A maioria absoluta muda a política e ambição da governação?

Na perspetiva da ambição da governação e políticas públicas, qual a importância de haver um governo maioritário, se os programas de governo e os OE são indiferentes às maiorias parlamentares?
© João Coelho/Infografia DN

Qual é a relevância de um governo minoritário "obter" uma maioria absoluta para a ambição e alcance das políticas públicas? Muda alguma coisa? A crer na documentação e retórica governamental, parece que não.

Se lermos o novo Programa de Governo de maioria absoluta e o Programa Eleitoral do partido que o sustenta verificamos que são estrutural e substancialmente iguais. Se lermos a última proposta de OE do Governo minoritário visando o apoio de mais 3 partidos (PCP, BE, PEV) com a atual proposta de OE do Governo de maioria absoluta verificamos que são, no alcance e substância, quase iguais. Ora, não relevará nada ter maioria ou relativa ou absoluta para a ambição de políticas a adotar e implementar? Se com maioria absoluta não se puder ser mais audaz, ambicioso e aspiracional na mudança, quando será?

É certo que os argumentos político e jurídico podem obscurecer a resposta, mas parece-me haver aqui alguns mitos.

O argumento político diz que o Governo tem de executar as políticas e medidas que prometeu ao eleitorado. É verdade, mas nada impede que se vá mais longe, sobretudo quando os programas são tão vagos.

O argumento jurídico diz que o programa de Governo deve indicar as “principais orientações políticas e medidas a adoptar ou a propor” (188.º, CRP). Ora, as "principais", não diz que têm de ser "todas", pelo que cabem perfeitamente medidas mais ambiciosas e de maior alcance e profundidade desde que não virtuem os fins e princípios do programa eleitoral, os quais, repito, são, como é tradição infelizmente, tão vagos que adequa perfeitamente este tipo de medidas e políticas.

Portanto, não creio que haja pretexto ou desculpa para não se prometer ir mais longe e ir mais fundo na génese programatáica do partido que sustenta o Governo.

Neste sentido, é possível fazer mais, melhor e diferente com uma maioria absoluta no programa de governo. É possível ir além, sem violar compromissos eleitorais, e pode um Orçamento do Estado ir mais além de um programa eleitoral, sobretudo, em face do típico “principialismo” e "generalismo" dos programas governamentais, em contrasenso com o sentido mais pragmático e desideológico das campanhas eleitorais.

Aliás, Fernando Medina disse bem: "o Orçamento, sendo importante, não esgota a vida, das reformas e do Governo".

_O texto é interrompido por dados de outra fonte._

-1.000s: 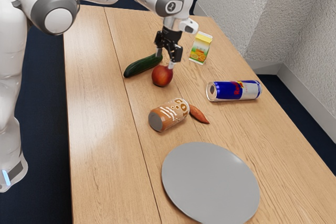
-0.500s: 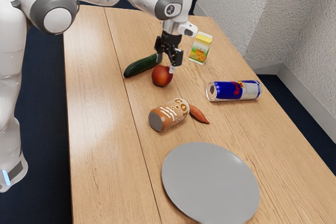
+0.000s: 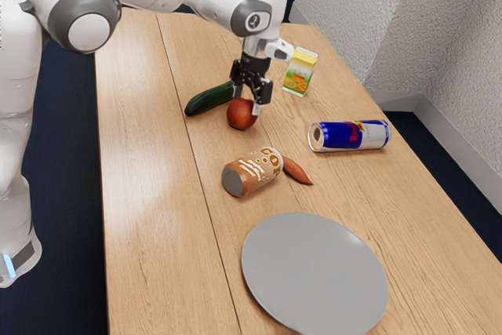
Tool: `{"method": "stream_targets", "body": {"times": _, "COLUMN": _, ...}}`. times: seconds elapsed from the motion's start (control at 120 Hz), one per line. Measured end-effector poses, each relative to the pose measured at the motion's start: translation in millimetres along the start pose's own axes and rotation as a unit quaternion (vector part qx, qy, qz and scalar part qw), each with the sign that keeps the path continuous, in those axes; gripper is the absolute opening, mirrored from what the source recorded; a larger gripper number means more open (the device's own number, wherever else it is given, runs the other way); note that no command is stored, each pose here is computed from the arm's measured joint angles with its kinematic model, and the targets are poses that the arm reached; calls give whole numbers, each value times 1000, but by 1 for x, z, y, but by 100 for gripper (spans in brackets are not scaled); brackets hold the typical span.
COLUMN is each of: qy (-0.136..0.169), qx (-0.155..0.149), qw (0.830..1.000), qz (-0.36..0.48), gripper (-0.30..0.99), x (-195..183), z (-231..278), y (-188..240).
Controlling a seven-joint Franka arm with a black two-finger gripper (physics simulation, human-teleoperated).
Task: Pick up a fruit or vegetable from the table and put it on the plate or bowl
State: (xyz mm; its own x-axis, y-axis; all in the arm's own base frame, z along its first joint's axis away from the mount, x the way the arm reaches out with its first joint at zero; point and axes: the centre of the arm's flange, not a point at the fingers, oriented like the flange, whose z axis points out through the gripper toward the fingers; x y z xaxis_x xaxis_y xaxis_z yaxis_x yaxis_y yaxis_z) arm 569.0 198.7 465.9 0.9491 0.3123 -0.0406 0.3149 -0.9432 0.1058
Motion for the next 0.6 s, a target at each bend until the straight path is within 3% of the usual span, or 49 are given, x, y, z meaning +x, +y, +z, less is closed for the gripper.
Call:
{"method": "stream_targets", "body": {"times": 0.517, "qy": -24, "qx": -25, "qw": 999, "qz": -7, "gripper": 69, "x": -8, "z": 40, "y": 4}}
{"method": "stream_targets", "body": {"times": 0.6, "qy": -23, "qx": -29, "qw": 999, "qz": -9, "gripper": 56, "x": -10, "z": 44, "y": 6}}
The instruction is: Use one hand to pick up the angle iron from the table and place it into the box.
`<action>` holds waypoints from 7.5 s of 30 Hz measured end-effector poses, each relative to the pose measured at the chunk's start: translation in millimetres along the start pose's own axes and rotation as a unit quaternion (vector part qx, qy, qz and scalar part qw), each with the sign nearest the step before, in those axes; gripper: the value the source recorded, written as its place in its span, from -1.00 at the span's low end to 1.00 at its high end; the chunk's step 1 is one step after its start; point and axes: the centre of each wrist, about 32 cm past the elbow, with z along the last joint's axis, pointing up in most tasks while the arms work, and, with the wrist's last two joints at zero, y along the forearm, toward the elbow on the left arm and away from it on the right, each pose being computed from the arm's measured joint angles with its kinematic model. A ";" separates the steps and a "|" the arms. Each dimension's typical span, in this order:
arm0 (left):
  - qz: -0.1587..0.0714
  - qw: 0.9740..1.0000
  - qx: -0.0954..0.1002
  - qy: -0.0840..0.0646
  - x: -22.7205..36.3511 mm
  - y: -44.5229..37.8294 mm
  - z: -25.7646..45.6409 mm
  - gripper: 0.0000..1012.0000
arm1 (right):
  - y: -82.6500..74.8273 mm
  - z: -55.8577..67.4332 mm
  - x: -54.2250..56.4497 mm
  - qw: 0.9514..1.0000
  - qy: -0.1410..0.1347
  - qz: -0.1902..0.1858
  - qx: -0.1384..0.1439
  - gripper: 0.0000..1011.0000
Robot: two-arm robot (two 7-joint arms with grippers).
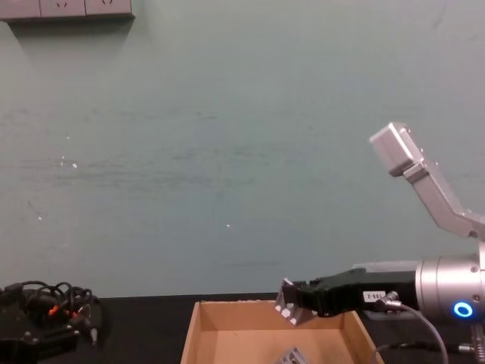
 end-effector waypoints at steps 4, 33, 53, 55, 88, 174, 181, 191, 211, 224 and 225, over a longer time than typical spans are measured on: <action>0.000 1.000 0.000 0.000 0.0 0.0 0.0 0.98 | 3.3 -1.7 1.4 1.000 0.004 0.001 -0.011 -0.85; 0.000 1.000 0.000 0.000 0.0 0.0 0.0 0.98 | 7.7 -1.9 2.5 1.000 0.005 0.004 -0.029 -0.15; 0.000 1.000 0.000 0.000 0.0 0.0 0.0 0.98 | 7.4 -2.1 2.4 1.000 0.005 0.005 -0.029 0.95; 0.000 1.000 0.000 0.000 0.0 0.0 0.0 0.98 | 7.4 -2.1 2.4 1.000 0.005 0.005 -0.029 0.98; 0.000 1.000 0.000 0.000 0.0 0.0 0.0 0.98 | -33.0 -5.2 -17.7 0.998 -0.004 0.016 0.065 0.98; 0.000 1.000 0.000 0.000 0.0 0.0 0.0 0.98 | 2.0 -14.4 -39.7 0.937 -0.110 0.309 -0.119 0.98; 0.000 1.000 0.000 0.000 0.0 0.0 0.0 0.98 | 6.1 -16.4 -40.2 0.938 -0.107 0.309 -0.118 0.98; 0.000 1.000 0.000 0.000 0.0 0.0 0.0 0.98 | 7.5 -16.5 -40.1 0.937 -0.106 0.309 -0.121 0.98; 0.000 1.000 0.000 0.000 0.0 0.0 0.0 0.98 | 7.0 -16.4 -40.3 0.937 -0.105 0.310 -0.120 0.18; 0.000 1.000 0.000 0.000 0.0 0.0 0.0 0.98 | 6.9 -16.4 -40.3 0.937 -0.105 0.310 -0.119 -0.12; 0.000 1.000 0.000 0.000 0.0 0.0 0.0 0.98 | 6.9 -16.4 -40.3 0.937 -0.105 0.310 -0.119 -0.12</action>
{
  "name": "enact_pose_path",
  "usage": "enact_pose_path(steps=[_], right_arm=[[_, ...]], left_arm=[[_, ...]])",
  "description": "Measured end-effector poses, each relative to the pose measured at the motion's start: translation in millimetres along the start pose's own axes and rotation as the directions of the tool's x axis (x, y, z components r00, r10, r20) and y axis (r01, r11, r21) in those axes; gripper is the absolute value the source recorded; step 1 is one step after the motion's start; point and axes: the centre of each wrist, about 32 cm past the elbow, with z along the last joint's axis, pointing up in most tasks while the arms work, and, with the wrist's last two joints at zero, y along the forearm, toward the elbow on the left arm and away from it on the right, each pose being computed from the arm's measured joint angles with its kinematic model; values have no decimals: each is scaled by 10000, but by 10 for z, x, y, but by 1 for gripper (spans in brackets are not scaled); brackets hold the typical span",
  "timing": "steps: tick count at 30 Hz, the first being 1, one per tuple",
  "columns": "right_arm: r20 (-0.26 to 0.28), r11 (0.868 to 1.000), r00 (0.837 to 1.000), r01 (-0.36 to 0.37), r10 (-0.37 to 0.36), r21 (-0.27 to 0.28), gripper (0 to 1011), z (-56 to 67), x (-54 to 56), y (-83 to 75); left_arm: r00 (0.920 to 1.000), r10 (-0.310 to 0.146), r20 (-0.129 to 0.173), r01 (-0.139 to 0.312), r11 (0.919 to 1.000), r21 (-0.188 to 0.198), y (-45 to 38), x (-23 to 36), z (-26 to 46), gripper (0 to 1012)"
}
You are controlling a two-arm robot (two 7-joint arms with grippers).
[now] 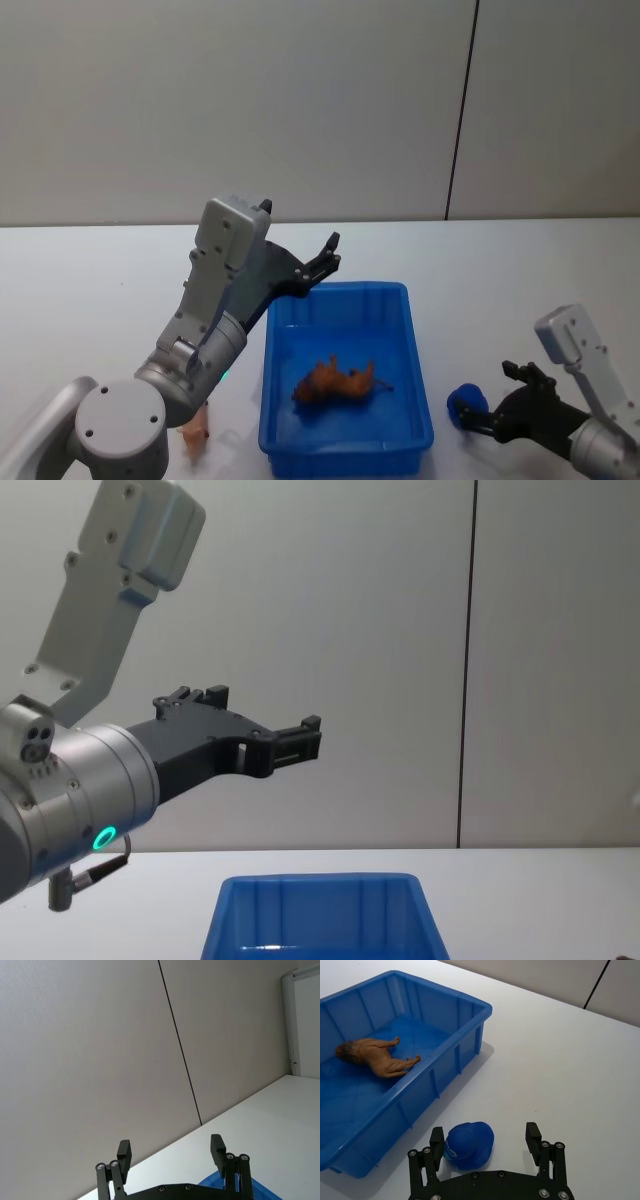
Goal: Pick up the two dolls from the table and place them into the box.
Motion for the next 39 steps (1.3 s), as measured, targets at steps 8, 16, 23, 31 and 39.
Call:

Além disso, a"transição" do anterior e atual Governos goza de alguma excecionalidade, pois, já era conhecida a proposta de OE chumbada e o facto de o novo Governo ser, basicamente o mesmo (i.e., mesmo partido vencedor e Primeiro-Ministro), contexto o qual, parece-me reforçar o argumento de que poderia ter-se ido (muito) mais fundo e mais longe, ainda para mais com um grupo parlamentar maioritário, dócil e, em alguns casos, composto por ex-governantes.

O que é espantoso é que ninguém faz nem explora estas perguntas e desconformidades, sobretudo a oposição, e raras são as análises que as identificam tampouco as desenvolvem, algo que deveria ser óbvio, particularmente, para os mais atentos e interessados.

Temos excelentes ex-comentadores e colunistas políticos no Governo atual, mas creio que não foram todos.

Onde está este debate, e escrutínio e pressão, tão crucial para o presente e futuro do nosso país? Haverá melhor contexto e capacidade para ser mais ambicioso ou verifica-se uma falta de saber e competência para fazer crescer e desenvolver o país? Custa-me a crer, mas os indícios são tão desoladores quanto surpreendentes.

Não se trata de ser contra ou a favor de este Governo, de dizer mal ou bem, reducionismos que pouco interessam aos cidadãos crentes no país e que o sobrepõem a qualquer ideologia ou partido ou interesse individual.

Trata-se, antes, de saber por que razão os programas políticos e os OE de governos com diferentes poderes políticos sob o domínio do mesmo Primeiro-Ministro e partido político, são indifererentes às maiorias parlamentares. Uma pergunta que, em face do silêncio da opinião pública, parece assustar menos que a resposta.